How to complete this task
Copy each line of the data below exactly, leaving out pictures.

↓

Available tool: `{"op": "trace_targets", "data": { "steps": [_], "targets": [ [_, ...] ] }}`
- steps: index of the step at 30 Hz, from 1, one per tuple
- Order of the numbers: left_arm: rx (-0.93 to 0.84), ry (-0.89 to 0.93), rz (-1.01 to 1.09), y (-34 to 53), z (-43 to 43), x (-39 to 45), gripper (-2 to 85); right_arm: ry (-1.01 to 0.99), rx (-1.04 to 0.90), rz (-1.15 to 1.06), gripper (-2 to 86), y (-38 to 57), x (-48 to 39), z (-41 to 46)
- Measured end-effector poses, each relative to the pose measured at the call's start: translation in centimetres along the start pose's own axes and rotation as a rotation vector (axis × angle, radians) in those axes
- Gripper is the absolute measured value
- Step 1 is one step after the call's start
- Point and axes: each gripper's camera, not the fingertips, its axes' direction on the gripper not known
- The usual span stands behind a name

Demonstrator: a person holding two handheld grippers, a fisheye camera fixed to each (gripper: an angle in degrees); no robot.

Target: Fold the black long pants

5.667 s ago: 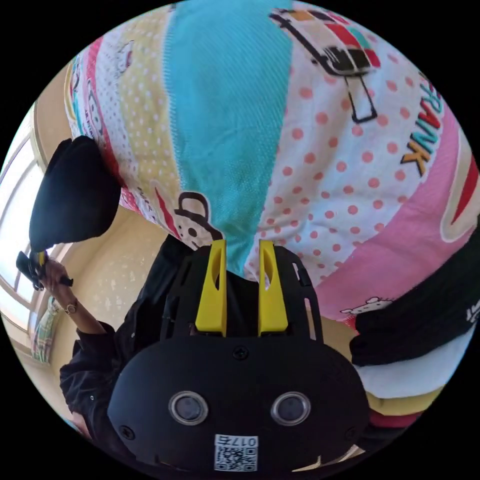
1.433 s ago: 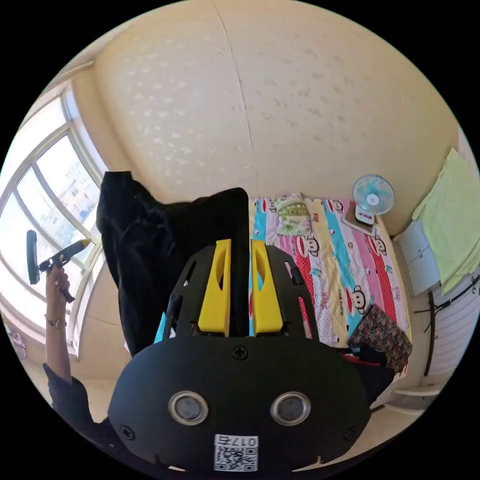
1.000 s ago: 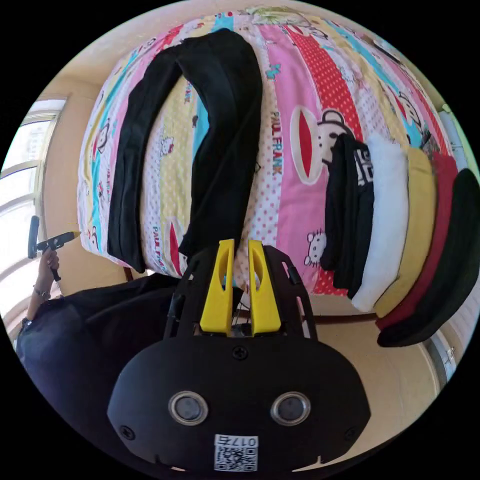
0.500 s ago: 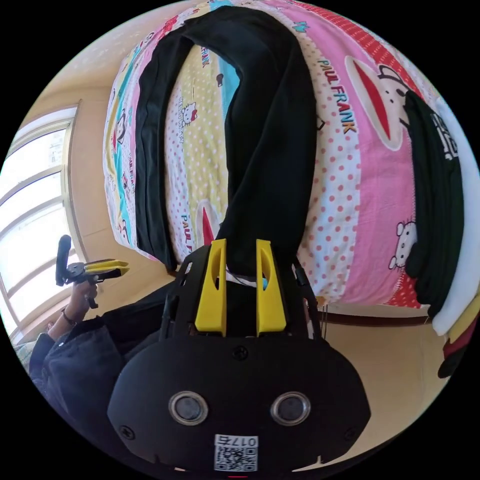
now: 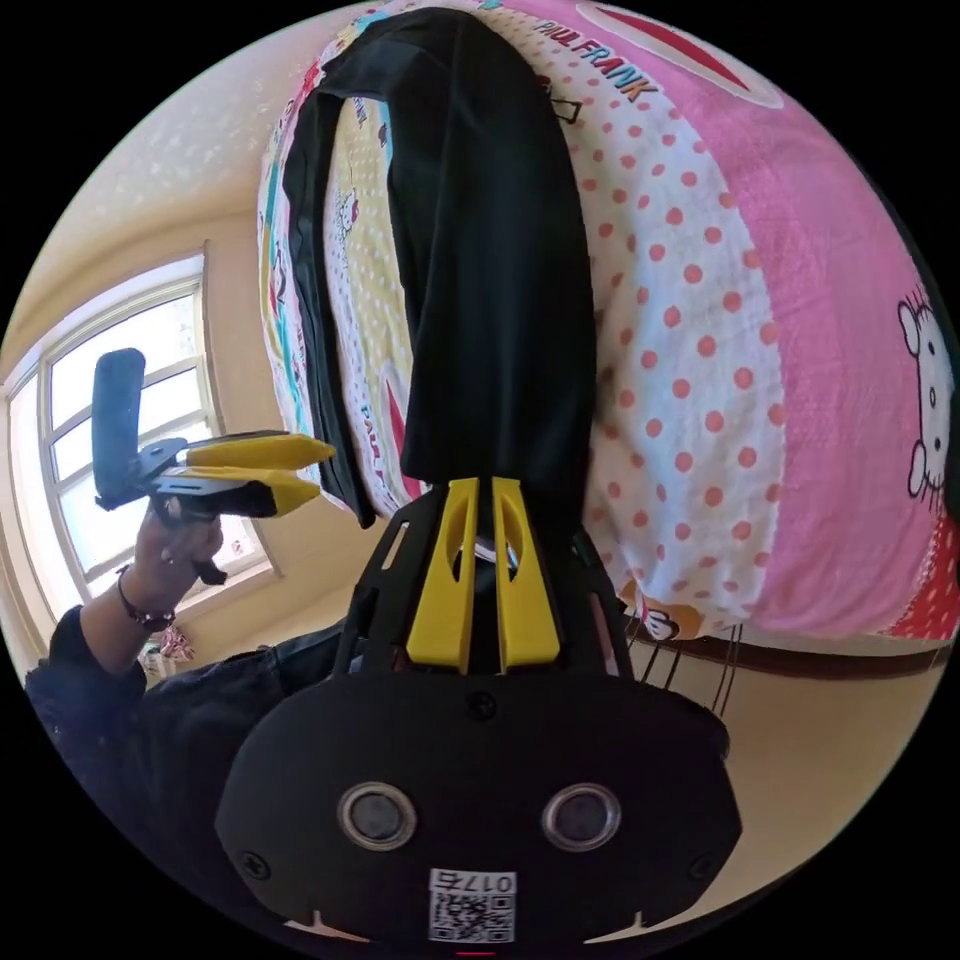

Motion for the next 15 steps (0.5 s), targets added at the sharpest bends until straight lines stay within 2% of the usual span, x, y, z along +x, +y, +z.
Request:
{"op": "trace_targets", "data": {
  "steps": [4, 7, 11, 15],
  "targets": [
    [-0.065, -0.099, -0.021, -1.3, 4.0, -0.1, 13.0, 0.019, 0.019, 0.007, 3.8, 3.1, 1.0, 1.2],
    [-0.055, -0.012, -0.022, -1.1, 6.3, -0.6, 10.0, 0.029, -0.016, 0.054, 5.2, 5.9, 2.4, 2.9],
    [0.106, 0.104, -0.033, 2.5, 6.0, -0.4, 4.7, 0.054, 0.005, 0.056, 6.1, 9.2, 3.3, 2.9],
    [0.234, 0.193, 0.005, 7.7, 4.4, 1.0, 3.7, 0.242, 0.115, 0.018, 6.3, 9.9, 2.4, -0.7]
  ]
}}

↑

Result below
Available tool: `{"op": "trace_targets", "data": { "steps": [_], "targets": [ [_, ...] ] }}`
- steps: index of the step at 30 Hz, from 1, one per tuple
- Order of the numbers: left_arm: rx (-0.93 to 0.84), ry (-0.89 to 0.93), rz (-1.01 to 1.09), y (-34 to 53), z (-43 to 43), x (-39 to 45), gripper (-2 to 85); right_arm: ry (-1.01 to 0.99), rx (-1.04 to 0.90), rz (-1.15 to 1.06), gripper (-2 to 86), y (-38 to 57), x (-48 to 39), z (-41 to 46)
- Measured end-effector poses, each relative to the pose measured at the call's start: translation in centimetres along the start pose's own axes and rotation as a rotation vector (axis × angle, radians) in those axes
- Gripper is the absolute measured value
- Step 1 is one step after the call's start
- Point and axes: each gripper's camera, not the fingertips, its axes' direction on the gripper not known
- The usual span stands behind a name

Demonstrator: a person holding two handheld grippers, a fisheye camera fixed to each (gripper: an angle in degrees); no robot.

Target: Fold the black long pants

5.667 s ago: 
1.433 s ago: 
1.000 s ago: 
0.500 s ago: 
now: 

Motion for the next 15 steps (0.5 s), targets added at the sharpest bends until straight lines stay within 2% of the usual span, x, y, z along +x, +y, +z.
Request:
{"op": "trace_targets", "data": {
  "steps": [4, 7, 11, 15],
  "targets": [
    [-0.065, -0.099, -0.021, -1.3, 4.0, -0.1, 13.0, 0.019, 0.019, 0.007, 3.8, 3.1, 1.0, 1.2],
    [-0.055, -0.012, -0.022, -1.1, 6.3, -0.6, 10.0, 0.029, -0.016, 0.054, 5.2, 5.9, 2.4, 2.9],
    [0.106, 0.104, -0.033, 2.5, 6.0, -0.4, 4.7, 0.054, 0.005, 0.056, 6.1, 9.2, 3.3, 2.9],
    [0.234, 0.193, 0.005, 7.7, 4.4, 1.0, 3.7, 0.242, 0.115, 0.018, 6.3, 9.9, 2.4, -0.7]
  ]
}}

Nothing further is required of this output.